Task prompt:
Exact transcription, pictures omitted: reproduce the listing below.

── Data ──

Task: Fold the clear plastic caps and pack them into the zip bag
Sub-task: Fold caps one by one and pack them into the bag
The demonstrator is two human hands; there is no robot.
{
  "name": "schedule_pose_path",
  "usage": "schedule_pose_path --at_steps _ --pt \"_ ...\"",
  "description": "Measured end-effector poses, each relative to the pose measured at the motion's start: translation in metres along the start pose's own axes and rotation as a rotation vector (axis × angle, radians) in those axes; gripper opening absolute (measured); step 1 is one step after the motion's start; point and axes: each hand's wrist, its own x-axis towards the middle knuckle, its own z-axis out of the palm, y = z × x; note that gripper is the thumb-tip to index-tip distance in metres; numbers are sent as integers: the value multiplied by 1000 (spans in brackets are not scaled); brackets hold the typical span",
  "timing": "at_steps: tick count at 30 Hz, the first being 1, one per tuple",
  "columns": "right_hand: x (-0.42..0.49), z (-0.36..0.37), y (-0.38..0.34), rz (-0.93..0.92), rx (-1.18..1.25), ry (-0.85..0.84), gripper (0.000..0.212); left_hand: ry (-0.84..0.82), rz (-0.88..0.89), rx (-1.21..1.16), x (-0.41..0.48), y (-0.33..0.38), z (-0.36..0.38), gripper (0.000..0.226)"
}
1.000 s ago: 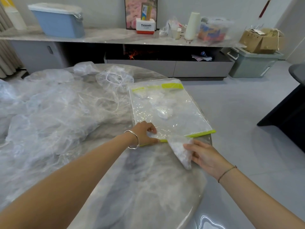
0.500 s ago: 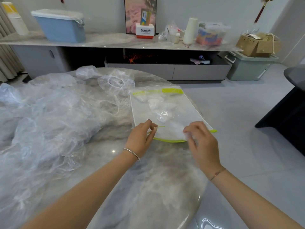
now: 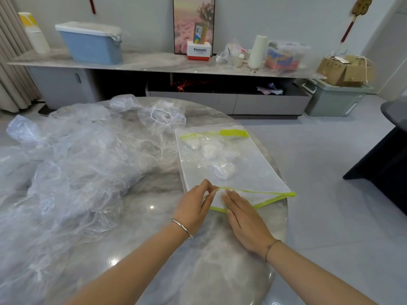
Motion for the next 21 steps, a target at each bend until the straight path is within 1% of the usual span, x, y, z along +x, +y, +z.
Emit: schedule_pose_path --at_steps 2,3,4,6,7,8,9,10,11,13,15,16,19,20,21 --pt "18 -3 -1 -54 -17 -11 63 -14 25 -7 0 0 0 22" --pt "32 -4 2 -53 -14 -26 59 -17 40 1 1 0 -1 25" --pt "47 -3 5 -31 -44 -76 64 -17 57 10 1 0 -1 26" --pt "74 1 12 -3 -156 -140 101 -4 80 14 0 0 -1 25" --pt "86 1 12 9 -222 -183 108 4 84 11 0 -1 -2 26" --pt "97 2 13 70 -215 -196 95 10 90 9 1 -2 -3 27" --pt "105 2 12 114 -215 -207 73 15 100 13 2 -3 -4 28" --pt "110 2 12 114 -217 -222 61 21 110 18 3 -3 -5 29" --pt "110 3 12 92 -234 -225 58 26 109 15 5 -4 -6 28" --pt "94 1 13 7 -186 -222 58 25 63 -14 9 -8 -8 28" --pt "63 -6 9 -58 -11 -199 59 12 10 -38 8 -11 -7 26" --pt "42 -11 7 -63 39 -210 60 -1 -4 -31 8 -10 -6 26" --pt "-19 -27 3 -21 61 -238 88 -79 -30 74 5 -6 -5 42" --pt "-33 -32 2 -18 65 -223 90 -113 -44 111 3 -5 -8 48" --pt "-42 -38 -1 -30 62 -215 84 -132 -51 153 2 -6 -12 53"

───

Output for this exercise:
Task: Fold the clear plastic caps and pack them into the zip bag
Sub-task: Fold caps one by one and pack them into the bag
The demonstrator is two human hands; there is no robot.
{
  "name": "schedule_pose_path",
  "usage": "schedule_pose_path --at_steps _ --pt \"_ ...\"",
  "description": "Measured end-effector poses, each relative to the pose measured at the motion's start: translation in metres along the start pose's own axes and rotation as a rotation vector (axis × angle, radians) in those axes; gripper opening absolute (measured); step 1 is one step after the motion's start; point and axes: each hand's wrist, its own x-axis towards the middle knuckle, its own z-axis out of the palm, y = z × x; note that gripper is the thumb-tip to index-tip distance in metres; numbers are sent as integers: the value multiplied by 1000 (spans in brackets are not scaled); brackets hold the typical span",
  "timing": "at_steps: tick count at 30 Hz, the first being 1, one per tuple",
  "columns": "right_hand: x (-0.42..0.49), z (-0.36..0.37), y (-0.38..0.34), rz (-0.93..0.92), rx (-1.18..1.25), ry (-0.85..0.84), gripper (0.000..0.212); left_hand: ry (-0.84..0.82), rz (-0.88..0.89), rx (-1.21..1.16), x (-0.41..0.48), y (-0.33..0.38), z (-0.36..0.38), gripper (0.000..0.226)"
}
1.000 s ago: 
0.500 s ago: 
now: 
Motion for the next 21 steps, a target at each bend until the straight path is within 1% of the usual span, x, y, z along +x, +y, +z.
Emit: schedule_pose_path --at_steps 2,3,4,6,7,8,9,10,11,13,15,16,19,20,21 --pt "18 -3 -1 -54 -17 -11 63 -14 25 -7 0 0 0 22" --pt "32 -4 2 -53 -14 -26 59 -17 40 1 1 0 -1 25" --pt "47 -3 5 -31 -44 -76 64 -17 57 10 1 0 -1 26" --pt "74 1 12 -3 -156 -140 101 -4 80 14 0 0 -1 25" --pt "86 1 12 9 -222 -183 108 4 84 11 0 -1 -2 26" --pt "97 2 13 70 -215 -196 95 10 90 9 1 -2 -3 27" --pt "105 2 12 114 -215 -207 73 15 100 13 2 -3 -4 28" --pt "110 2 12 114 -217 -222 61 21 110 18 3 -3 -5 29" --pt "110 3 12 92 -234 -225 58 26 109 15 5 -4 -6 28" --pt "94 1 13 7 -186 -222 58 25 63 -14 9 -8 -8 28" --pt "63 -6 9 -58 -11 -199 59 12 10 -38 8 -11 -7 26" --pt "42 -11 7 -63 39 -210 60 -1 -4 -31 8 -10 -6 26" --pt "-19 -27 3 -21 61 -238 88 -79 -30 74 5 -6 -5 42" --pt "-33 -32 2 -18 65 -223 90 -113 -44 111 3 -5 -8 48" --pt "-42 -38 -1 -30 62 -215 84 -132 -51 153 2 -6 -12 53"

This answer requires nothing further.